Pictures stay out of the copy, and everything else in the data below is repeated exactly.

^^^^^^^^

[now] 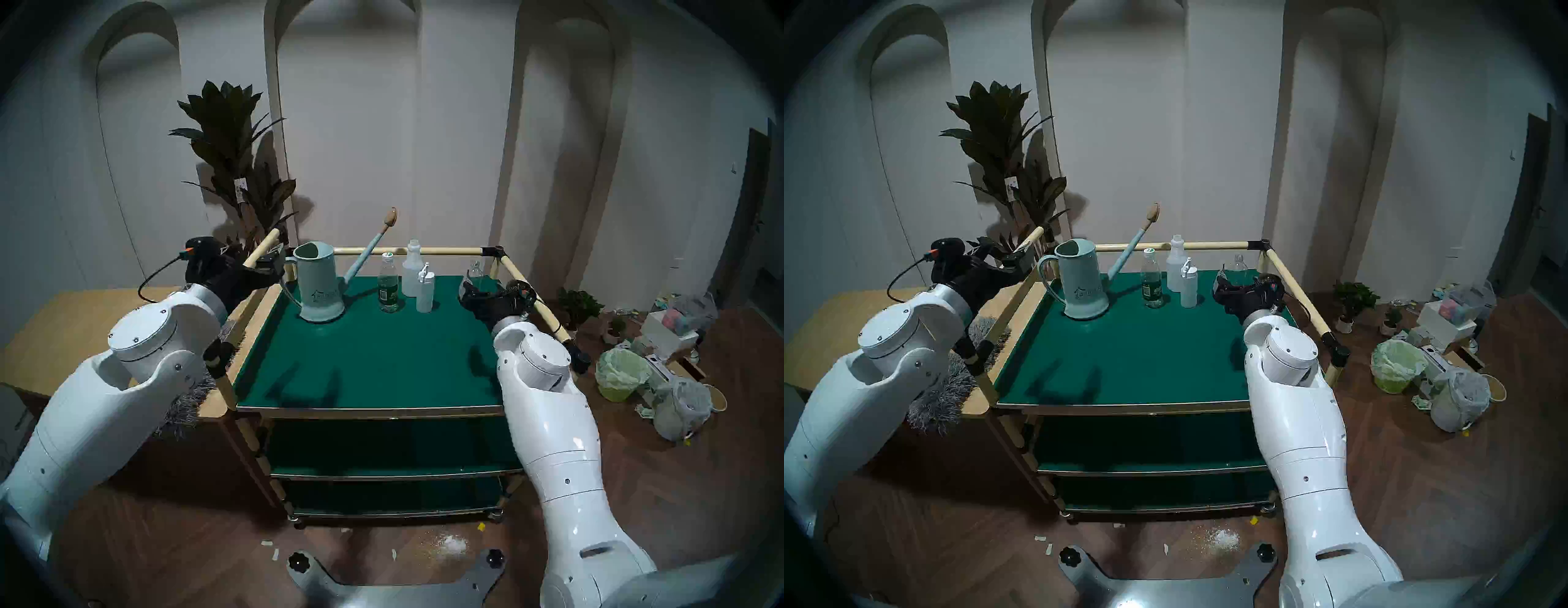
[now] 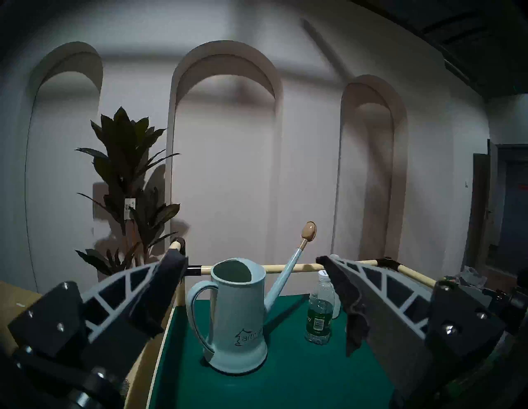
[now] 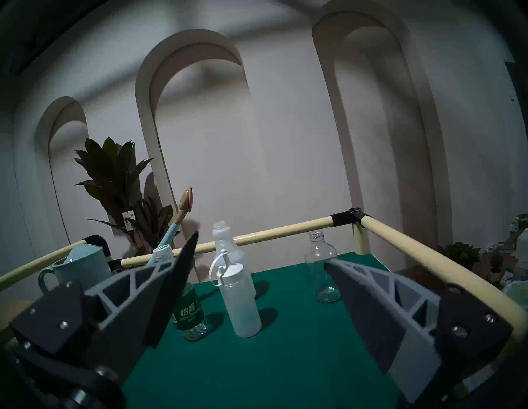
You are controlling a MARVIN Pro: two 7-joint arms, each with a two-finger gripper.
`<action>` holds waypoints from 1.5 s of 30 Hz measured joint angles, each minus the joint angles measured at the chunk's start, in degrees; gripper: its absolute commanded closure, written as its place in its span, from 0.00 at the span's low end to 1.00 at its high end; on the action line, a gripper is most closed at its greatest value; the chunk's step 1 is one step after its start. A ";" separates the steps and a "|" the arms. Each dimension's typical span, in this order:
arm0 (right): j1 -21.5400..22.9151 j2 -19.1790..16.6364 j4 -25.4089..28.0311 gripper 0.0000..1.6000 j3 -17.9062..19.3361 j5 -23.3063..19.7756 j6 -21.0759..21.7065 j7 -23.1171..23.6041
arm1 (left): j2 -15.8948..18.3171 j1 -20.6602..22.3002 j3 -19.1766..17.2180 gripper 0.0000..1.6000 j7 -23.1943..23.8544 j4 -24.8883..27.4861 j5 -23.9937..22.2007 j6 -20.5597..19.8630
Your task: Dust the shelf with the duster
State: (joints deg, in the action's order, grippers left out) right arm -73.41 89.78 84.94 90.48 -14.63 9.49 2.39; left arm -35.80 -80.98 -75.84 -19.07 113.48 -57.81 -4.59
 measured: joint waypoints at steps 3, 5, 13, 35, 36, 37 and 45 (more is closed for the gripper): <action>0.22 0.04 -0.50 0.00 0.12 -0.20 0.00 0.10 | -1.47 1.60 1.18 0.00 -0.58 -1.73 0.09 0.00; 0.33 0.05 -0.79 0.00 0.17 -0.31 0.00 0.15 | -2.34 2.52 1.79 0.00 -0.90 -2.71 0.14 0.00; 0.67 0.13 -2.14 0.00 0.36 -0.75 0.00 0.30 | -6.53 6.44 4.42 0.00 -2.30 -6.63 0.31 0.01; 1.93 0.19 -5.53 0.00 1.17 -1.58 -0.03 0.44 | -19.93 17.02 11.72 0.00 -6.12 -18.84 1.94 0.01; 1.98 0.19 -5.63 0.00 1.21 -1.60 -0.03 0.44 | -20.37 17.31 11.91 0.00 -6.25 -19.36 2.05 0.01; 2.03 0.19 -5.73 0.00 1.25 -1.62 -0.03 0.44 | -20.81 17.61 12.09 0.00 -6.38 -19.87 2.16 0.01; 2.70 0.19 -6.98 0.00 1.70 -1.96 -0.14 0.56 | -25.08 21.16 16.05 0.00 -7.75 -25.66 6.56 0.03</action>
State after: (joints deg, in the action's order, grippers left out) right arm -70.71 89.97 77.96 92.18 -16.59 9.35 2.95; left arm -60.88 -59.82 -59.79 -26.83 87.82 -51.26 -4.56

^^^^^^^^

◆ **Output below**:
[now] 
[now] 
[now] 
You are controlling a MARVIN Pro: two 7-joint arms, each with a two-finger gripper.
`<action>` holds waypoints from 1.5 s of 30 Hz measured joint angles, each minus the joint angles measured at the chunk's start, in degrees; gripper: its absolute commanded closure, written as its place in its span, from 0.00 at the span's low end to 1.00 at its high end; on the action line, a gripper is most closed at its greatest value; the chunk's step 1 is one step after its start. A ";" separates the steps and a "|" the arms. Each dimension's typical span, in this order:
arm0 (right): j1 -21.5400..22.9151 j2 -19.1790..16.6364 j4 -25.4089..28.0311 gripper 0.0000..1.6000 j3 -17.9062..19.3361 j5 -23.3063..19.7756 j6 -21.0759..21.7065 j7 -23.1171..23.6041
arm1 (left): j2 -15.8948..18.3171 j1 -20.6602..22.3002 j3 -19.1766..17.2180 gripper 0.0000..1.6000 j7 -23.1943..23.8544 j4 -24.8883..27.4861 j5 -23.9937..22.2007 j6 -20.5597..19.8630
Your task: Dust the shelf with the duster
State: (joints deg, in the action's order, grippers left out) right arm -73.41 89.78 84.94 90.48 -14.63 9.49 2.39; left arm -35.80 -80.98 -75.84 -19.07 113.48 -57.81 -4.59
 measured: joint waypoints at steps 3, 5, 13, 35, 36, 37 and 45 (more is closed for the gripper): <action>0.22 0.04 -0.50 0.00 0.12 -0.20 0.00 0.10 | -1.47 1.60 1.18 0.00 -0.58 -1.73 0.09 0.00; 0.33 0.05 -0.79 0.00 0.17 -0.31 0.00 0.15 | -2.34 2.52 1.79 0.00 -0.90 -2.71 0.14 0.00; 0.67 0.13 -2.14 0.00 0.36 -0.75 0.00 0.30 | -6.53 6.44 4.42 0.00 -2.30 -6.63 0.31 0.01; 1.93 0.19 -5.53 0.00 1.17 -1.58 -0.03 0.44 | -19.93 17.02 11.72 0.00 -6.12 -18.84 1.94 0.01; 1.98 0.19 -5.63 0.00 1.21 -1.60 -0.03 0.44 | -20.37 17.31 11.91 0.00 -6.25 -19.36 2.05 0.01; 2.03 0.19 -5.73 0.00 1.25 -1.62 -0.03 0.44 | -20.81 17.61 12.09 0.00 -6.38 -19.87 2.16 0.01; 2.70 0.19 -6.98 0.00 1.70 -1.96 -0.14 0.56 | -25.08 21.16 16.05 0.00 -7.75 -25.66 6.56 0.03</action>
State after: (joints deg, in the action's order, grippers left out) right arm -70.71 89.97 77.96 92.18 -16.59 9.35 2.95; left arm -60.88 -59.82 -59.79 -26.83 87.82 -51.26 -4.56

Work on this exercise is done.